(Source material):

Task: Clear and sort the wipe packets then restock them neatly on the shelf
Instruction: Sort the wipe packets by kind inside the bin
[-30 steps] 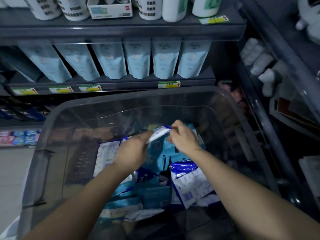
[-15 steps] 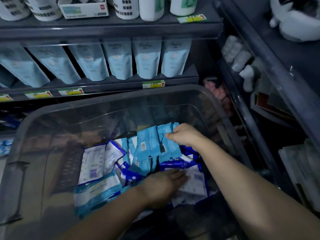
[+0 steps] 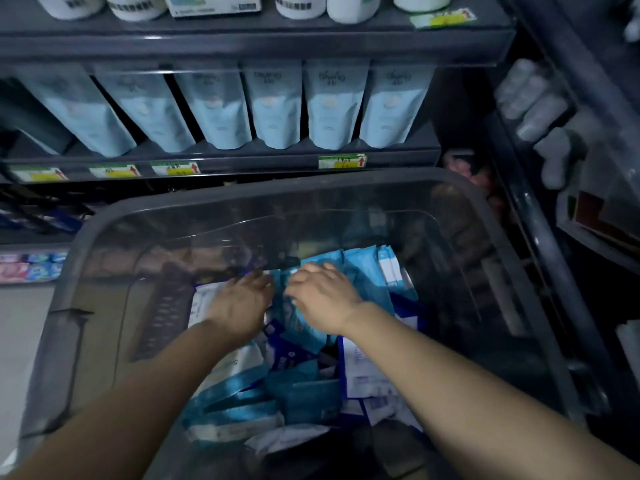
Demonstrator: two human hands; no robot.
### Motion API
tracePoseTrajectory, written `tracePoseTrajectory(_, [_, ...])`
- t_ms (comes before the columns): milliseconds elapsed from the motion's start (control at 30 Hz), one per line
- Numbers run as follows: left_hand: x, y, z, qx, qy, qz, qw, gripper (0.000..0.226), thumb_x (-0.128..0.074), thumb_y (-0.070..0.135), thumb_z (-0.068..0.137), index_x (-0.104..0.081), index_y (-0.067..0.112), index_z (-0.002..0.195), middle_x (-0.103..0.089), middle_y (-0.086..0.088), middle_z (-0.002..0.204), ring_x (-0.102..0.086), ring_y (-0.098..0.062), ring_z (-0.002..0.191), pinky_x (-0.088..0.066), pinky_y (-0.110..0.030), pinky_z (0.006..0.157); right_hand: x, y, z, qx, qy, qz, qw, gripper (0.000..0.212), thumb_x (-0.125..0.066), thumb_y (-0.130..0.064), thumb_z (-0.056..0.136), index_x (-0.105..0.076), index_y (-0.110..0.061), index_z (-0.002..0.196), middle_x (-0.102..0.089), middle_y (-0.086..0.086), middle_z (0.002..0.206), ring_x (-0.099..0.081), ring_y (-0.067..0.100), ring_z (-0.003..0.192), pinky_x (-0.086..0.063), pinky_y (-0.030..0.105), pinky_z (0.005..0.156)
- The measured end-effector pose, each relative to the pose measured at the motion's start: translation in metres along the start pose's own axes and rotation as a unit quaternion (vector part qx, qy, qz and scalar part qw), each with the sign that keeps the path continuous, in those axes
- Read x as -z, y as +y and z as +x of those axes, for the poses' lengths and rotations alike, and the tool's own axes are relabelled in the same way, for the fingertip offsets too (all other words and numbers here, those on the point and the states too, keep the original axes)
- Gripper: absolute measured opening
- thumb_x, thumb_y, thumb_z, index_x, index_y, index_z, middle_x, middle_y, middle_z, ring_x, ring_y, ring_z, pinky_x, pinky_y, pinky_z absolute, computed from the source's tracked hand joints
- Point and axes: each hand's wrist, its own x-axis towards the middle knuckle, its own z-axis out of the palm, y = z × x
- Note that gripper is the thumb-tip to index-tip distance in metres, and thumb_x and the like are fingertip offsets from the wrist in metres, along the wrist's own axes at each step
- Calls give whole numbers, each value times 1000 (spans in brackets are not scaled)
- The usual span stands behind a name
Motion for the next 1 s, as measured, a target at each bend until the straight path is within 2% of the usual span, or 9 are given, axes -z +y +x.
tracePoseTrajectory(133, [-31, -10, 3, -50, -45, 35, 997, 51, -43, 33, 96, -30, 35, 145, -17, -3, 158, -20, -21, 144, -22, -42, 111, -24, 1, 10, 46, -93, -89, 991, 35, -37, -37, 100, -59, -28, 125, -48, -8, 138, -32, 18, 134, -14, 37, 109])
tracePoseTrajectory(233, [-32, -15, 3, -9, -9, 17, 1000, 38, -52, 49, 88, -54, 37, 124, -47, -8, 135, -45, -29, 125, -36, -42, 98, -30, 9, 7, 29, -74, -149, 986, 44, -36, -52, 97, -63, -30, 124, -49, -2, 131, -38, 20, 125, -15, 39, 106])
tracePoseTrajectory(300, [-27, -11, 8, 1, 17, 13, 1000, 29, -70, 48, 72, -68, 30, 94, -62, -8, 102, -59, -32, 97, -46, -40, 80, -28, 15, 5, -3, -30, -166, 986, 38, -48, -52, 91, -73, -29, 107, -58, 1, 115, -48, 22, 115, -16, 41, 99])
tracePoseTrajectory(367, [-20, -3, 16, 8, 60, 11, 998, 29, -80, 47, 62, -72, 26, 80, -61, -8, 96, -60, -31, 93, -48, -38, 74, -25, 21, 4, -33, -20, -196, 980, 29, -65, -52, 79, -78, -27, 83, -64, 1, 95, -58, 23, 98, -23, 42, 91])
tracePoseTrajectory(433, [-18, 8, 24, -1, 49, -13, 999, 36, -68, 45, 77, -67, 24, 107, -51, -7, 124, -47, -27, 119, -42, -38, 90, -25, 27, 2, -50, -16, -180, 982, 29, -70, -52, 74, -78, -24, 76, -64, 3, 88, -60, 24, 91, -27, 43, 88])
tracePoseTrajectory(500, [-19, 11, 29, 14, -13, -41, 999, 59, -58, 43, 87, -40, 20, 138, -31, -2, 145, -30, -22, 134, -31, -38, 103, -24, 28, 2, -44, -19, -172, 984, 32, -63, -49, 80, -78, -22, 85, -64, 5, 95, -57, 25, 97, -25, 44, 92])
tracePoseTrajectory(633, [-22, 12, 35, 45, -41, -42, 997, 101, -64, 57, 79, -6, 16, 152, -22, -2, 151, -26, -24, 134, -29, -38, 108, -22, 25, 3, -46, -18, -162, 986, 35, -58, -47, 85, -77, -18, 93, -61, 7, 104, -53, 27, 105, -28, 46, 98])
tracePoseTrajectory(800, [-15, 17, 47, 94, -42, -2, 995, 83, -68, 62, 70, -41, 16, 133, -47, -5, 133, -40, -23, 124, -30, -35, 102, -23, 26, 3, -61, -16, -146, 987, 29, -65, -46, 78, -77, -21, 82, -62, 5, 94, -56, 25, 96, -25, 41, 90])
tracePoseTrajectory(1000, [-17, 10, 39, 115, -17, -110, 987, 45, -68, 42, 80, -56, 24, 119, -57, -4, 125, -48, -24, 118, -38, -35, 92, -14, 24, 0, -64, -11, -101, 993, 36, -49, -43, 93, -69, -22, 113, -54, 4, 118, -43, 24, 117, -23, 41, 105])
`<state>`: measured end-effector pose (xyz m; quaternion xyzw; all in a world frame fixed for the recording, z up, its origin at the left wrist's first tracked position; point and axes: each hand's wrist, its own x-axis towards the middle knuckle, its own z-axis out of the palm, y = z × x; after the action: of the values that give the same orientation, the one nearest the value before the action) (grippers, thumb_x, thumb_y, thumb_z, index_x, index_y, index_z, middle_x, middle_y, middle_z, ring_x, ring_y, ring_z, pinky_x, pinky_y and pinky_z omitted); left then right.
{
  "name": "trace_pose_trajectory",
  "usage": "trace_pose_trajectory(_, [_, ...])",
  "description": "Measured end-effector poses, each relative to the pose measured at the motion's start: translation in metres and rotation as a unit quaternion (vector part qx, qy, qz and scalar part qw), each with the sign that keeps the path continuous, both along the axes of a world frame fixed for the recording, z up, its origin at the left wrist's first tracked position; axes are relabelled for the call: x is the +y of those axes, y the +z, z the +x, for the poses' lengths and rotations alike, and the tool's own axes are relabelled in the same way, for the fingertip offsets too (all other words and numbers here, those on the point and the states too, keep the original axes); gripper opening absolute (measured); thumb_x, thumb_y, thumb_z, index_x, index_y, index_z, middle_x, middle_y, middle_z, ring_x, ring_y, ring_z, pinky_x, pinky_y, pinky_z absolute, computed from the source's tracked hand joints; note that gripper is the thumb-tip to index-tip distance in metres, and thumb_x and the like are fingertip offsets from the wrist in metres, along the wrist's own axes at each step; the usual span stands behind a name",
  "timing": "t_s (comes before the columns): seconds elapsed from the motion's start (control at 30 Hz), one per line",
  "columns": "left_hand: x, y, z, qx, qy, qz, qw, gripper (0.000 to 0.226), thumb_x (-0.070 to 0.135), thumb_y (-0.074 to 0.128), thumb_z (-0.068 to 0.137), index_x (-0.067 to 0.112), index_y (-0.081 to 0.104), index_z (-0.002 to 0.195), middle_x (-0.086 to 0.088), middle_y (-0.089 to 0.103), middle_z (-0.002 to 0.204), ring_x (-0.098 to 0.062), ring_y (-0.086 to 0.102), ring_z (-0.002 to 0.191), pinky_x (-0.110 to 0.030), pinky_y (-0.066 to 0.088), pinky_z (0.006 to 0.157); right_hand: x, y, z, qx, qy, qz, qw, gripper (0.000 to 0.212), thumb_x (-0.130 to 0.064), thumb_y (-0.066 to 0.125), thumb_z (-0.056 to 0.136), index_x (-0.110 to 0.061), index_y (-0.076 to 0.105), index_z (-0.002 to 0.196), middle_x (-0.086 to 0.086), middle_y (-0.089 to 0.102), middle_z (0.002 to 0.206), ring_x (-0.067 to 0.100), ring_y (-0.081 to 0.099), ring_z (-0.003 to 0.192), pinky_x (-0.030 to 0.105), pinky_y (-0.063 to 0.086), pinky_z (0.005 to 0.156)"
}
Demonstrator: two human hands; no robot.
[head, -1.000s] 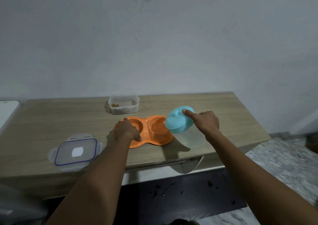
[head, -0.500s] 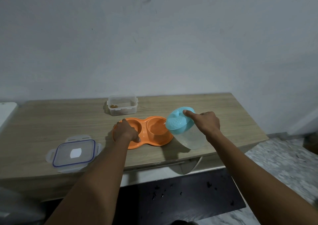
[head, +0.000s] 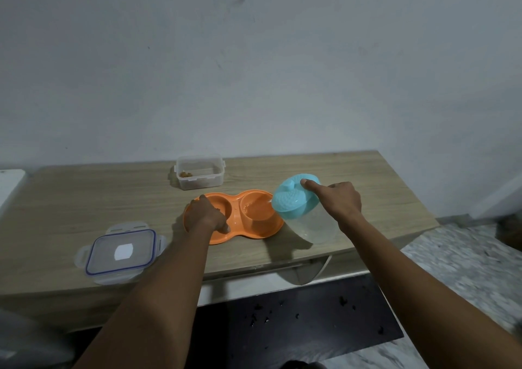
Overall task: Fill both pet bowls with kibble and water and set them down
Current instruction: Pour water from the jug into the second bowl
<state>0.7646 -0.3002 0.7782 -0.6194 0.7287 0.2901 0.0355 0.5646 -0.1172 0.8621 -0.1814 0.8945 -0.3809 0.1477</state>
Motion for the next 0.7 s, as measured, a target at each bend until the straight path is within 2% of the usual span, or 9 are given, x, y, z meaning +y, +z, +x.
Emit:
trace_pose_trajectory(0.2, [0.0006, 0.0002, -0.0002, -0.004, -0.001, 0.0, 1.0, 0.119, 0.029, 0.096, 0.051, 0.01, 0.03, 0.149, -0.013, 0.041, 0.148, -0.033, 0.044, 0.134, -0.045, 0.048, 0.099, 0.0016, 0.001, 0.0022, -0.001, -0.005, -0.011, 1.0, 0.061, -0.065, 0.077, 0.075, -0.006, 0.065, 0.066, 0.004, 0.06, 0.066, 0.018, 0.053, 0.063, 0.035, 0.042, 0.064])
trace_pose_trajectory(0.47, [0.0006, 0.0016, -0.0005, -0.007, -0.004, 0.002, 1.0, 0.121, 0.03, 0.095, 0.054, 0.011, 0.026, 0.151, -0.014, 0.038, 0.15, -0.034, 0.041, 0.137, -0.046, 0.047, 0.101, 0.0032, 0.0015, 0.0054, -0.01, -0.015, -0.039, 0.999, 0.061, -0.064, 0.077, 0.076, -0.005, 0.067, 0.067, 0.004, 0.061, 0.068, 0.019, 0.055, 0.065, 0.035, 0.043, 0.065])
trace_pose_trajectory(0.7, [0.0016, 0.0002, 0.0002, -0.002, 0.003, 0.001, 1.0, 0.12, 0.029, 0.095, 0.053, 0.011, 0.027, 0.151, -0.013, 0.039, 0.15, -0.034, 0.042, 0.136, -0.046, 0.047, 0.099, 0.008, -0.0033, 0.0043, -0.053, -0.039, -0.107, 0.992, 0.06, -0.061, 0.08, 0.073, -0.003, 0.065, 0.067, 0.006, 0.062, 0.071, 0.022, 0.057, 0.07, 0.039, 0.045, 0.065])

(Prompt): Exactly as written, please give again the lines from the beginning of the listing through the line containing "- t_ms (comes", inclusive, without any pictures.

(Written response):
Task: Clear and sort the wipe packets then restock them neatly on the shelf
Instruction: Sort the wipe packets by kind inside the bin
[-30 steps] 
[-15 steps] 
[+0 steps] 
Demonstrator: two human hands; no robot.
### Motion API
tracePoseTrajectory, written `tracePoseTrajectory(_, [_, ...])`
- t_ms (comes before the columns): milliseconds elapsed from the motion's start (control at 30 Hz), one per line

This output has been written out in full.